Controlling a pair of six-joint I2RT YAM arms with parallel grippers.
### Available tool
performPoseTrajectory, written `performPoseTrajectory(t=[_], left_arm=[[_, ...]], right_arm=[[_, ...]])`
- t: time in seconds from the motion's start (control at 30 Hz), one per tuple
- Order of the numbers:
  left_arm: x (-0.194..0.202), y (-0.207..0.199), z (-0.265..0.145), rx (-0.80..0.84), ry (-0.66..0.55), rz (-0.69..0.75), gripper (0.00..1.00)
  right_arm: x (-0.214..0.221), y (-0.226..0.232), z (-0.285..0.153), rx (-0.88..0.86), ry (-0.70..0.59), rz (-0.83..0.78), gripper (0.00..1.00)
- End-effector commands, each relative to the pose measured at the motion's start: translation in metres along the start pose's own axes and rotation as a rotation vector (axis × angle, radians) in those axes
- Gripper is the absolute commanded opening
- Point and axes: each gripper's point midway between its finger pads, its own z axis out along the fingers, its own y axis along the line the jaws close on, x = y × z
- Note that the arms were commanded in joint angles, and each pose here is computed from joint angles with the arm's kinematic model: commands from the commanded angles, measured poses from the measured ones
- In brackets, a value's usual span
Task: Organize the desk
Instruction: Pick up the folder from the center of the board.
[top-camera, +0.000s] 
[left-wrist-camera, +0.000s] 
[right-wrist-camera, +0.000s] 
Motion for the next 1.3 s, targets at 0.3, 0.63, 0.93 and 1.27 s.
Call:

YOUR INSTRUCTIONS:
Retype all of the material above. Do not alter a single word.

RESPONSE:
Controlling a pair of six-joint I2RT YAM arms with parallel grippers.
### Available tool
performPoseTrajectory, written `performPoseTrajectory(t=[_], left_arm=[[_, ...]], right_arm=[[_, ...]])`
- t: time in seconds from the motion's start (control at 30 Hz), one per tuple
- Order of the numbers:
  left_arm: x (-0.194..0.202), y (-0.207..0.199), z (-0.265..0.145), rx (-0.80..0.84), ry (-0.66..0.55), rz (-0.69..0.75), gripper (0.00..1.00)
  right_arm: x (-0.214..0.221), y (-0.226..0.232), z (-0.285..0.153), rx (-0.88..0.86), ry (-0.70..0.59), rz (-0.83..0.78), gripper (0.00..1.00)
- End-effector commands, each relative to the pose measured at the motion's start: translation in metres along the start pose's own axes and rotation as a rotation vector (axis × angle, radians) in those axes
- Gripper is the absolute commanded opening
- Point and axes: each gripper's point midway between its finger pads, its own z axis out along the fingers, its own y axis along the line the jaws close on, x = y × z
- Note that the arms were commanded in joint angles, and each pose here is computed from joint angles with the arm's kinematic model: commands from the commanded angles, measured poses from the measured ones
- In brackets, a value's usual span
Task: Organize the desk
Instruction: Pick up the folder from the center of the board.
[top-camera, +0.000s] 
[left-wrist-camera, +0.000s] 
[right-wrist-camera, +0.000s] 
Motion for the next 1.3 s, targets at 0.3, 0.63, 0.93 and 1.27 s.
Call:

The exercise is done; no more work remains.